ヒロインの参戦
第二部開始です。宜しくお願いいたします。
聖剣を奪われたショックで前世の記憶が戻りました。
などと言えば、いくら主人公でも気がふれたと思われるだろう。それとも受け入れられてしまうのだろうか、この世界では。
「では皆様、ごきげんよう」
花吹雪の中、青空に浮く魔王とその婚約者が優雅な挨拶をしてかき消えた。
それでようやく気が抜けたのか、隣の婚約者が舌打ちをする。
「式典の途中で抜け出すとは、相変わらず非常識な女だ。リリア、大丈夫か」
「え? あ、はい」
いつもどおりを心がけて、悄然と見えるよう表情を取り繕った。すると相手が眉を寄せてうなだれる。
「……すまない。俺がふがいないばかりに」
「そんな風に言わないで、セドリック。アイリーン様を怒らせた私が悪かったのよ」
「君は悪くない」
すかさず後ろから騎士団服の格好をしたマークスが答える。
笑い出したくなるのをこらえながら、首を振る。
そして、あくまでいつもどおり、リリア・レインワーズらしく振る舞った。
(まずはキャラを攻略しなきゃ)
覚えている。分かる。次代の宰相候補である頭脳明晰なキャラ、すでに商人として成功している冷徹な大人キャラ、明るいけれど腹黒な外務大臣になるキャラ。誰に何を言えば、自分の味方をしてくれるのか。使える人材はすべて攻略していくべきだ。
思い起こせば波乱に満ちた人生だった。だが、どうにもならなかったことなど今まで一つもなかった。
一生懸命やっていればみんな認めてくれたし、話し合えばみんなわかってくれた。君はいい子だね、と認めてくれた。
あの、魔王クロード・ジャンヌ・エルメイア以外は。
あるいはあの悪役令嬢アイリーン・ローレン・ドートリシュ以外は。
聖剣がなくなってしまった経緯を語りながら、周囲を観察する。同意を返すのは新しい皇太子クロードに反発を覚える者達だ。以前は、こういう駆け引きはよくないと思っていた。
けれどもうやめる。
(だってあんなに助けてあげようと思ったのに、全部無駄だったもの)
今の自分はほんの少しだけ、以前の自分を客観的にみられる。さぞ子供だっただろう。
悲しいことはあっても、悪い人はいない、なんて。
――この物語の主役は、わたくしなの。
「……ふふ。つまりヒロインってことかしら」
「何か言ったか、リリア」
「ねえ、セドリック。正直に答えて欲しいの」
ここは『聖と魔と乙女のレガリア』という乙女ゲームの世界だ。前世の自分はここよりはるかに文明が進んだ日本という別の世界で、そのゲームをやっていた。今でもはっきり覚えている。
自分より成績が悪い子がかわいがられる理不尽な高校生活、世間体だけ取り繕った家族。何もかもが思い通りにならない中で、唯一安心できるのがゲームだった。特にお姫様になれる乙女ゲームが大好きだった。
だがその生活も、交通事故が原因であっけなく幕を下ろした。
(でもそれでゲームの世界に転生しちゃうなんて。これこそゲームそのものじゃない?)
数ある乙女ゲームの中でも、『聖と魔と乙女のレガリア』はシリーズすべて何十周とやりこんだゲームだ。そこに転生するなんて、なんて運がいいのだろう。

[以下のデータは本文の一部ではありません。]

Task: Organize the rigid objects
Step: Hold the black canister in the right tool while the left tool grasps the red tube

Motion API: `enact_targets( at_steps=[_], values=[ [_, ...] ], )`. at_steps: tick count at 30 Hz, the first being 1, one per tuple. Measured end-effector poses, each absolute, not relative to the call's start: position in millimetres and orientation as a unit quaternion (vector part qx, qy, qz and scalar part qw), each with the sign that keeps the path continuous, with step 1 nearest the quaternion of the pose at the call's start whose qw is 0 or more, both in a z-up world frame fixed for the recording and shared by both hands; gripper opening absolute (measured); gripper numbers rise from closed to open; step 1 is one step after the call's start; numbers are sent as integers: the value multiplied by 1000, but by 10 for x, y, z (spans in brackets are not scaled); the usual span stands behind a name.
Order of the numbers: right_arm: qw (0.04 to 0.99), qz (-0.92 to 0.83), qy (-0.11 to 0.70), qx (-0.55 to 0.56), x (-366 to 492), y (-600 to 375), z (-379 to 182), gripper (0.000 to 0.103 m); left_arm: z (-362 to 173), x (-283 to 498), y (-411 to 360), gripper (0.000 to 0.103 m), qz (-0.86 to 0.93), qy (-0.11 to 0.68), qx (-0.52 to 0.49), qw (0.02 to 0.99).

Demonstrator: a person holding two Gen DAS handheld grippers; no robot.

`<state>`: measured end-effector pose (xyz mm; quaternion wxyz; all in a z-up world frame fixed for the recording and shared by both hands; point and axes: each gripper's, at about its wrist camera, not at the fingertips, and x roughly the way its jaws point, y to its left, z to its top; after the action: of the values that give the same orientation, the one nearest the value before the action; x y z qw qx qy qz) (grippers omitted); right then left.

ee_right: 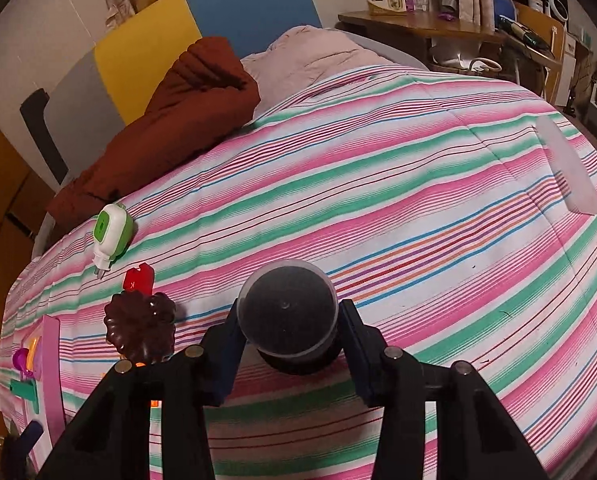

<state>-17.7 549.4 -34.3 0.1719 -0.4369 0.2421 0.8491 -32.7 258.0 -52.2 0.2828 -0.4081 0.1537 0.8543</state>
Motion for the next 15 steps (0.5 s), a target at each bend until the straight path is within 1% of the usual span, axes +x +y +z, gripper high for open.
enact_targets(
  at_steps=[4,8,13,15],
  values=[
    [173,845,256,-437,-144,5538,-363,45,-688,-471,2799,103,854,193,-398,275],
    [176,839,269,-439,-127,5591,-388,45,-852,-521,2939,103,836,205,-409,301],
    [178,837,281,-435,-102,5630,-393,45,-896,-316,2906,101,806,154,-429,378],
    [177,835,286,-436,-105,5639,-403,45,-905,-205,2911,101,798,152,-431,394]
  ],
)
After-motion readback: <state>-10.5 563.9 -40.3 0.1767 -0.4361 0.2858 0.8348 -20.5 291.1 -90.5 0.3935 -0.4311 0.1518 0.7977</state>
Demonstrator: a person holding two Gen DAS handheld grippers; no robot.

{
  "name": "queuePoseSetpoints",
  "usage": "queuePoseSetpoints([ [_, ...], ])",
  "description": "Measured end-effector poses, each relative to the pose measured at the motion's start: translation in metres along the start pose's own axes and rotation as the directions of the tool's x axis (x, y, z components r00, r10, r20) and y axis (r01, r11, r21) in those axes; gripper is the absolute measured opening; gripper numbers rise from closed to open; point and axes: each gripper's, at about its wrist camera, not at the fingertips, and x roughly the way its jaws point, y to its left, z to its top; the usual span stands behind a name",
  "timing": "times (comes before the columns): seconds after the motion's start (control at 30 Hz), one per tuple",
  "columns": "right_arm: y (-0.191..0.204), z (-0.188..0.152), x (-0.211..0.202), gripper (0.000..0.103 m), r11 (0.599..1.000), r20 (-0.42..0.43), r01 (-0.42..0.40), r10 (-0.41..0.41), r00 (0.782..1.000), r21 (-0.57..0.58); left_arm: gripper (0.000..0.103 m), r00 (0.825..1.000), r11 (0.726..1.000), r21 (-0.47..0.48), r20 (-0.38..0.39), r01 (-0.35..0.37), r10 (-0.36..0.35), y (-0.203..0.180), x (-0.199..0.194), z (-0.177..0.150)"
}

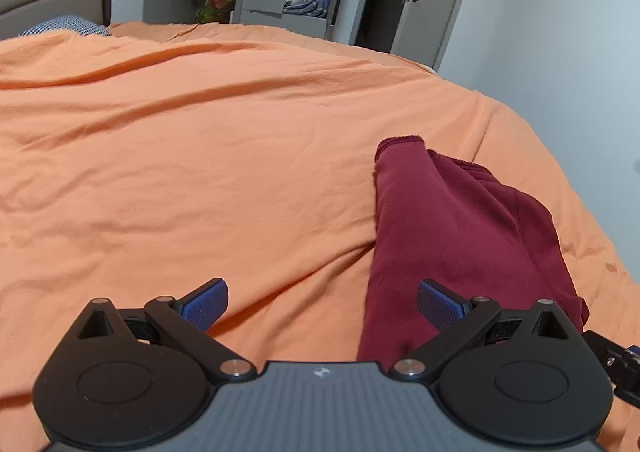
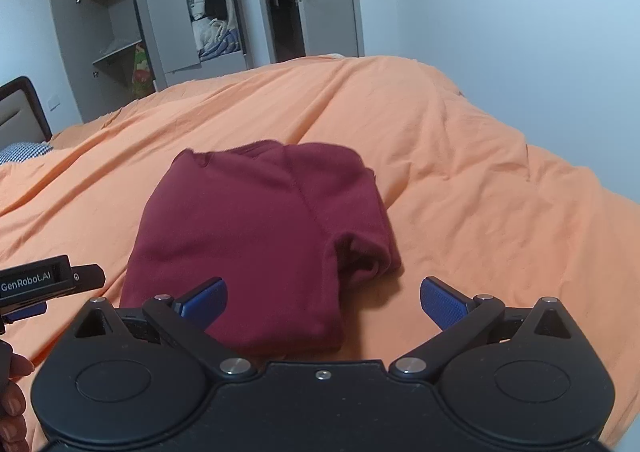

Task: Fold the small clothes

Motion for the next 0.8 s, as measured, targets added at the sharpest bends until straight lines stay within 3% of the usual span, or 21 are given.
queuePoseSetpoints([
  [0.37, -0.026, 0.040, 0.039, 0.102, 0.999, 0.036, 0.027, -0.029, 0.999, 0.043, 0.103, 0.998, 0.995, 0.076, 0.024, 0.057, -0.058, -0.028, 0.034, 0.035],
  [0.8, -0.041, 0.056, 0.089, 0.102, 0.997, 0.017, 0.055, -0.056, 0.998, 0.060, 0.103, 0.995, 0.988, 0.120, -0.022, 0.100, -0.098, -0.046, 0.066, 0.042],
])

今ははっきりと分かる。婚約破棄のイベントまではシナリオどおりだった。しかし何故かアイリーン・ローレン・ドートリシュは、セドリック・ジャンヌ・エルメイアに執着せず、自らの死因となるはずのクロード・ジャンヌ・エルメイアとの婚約にこぎ着けた。
悪役令嬢が、ヒロインが唯一攻略できないラスボスを攻略した。偶然と片付けるにはできすぎている。
(確かめないと――彼女が私と同じかどうか)
唇をゆがめて、リリアは恋をしていたと錯覚していた相手に微笑む。
「セドリックは本当に私が好き?」
「いまさら何を言い出すんだ、リリア」
まず必要なのは時間。そして、ゲームを使った仕掛け。
「――本当は、アイリーン様が好きなんじゃない?」
ねえ、悪役令嬢。このゲームのプレイヤーは、私なの。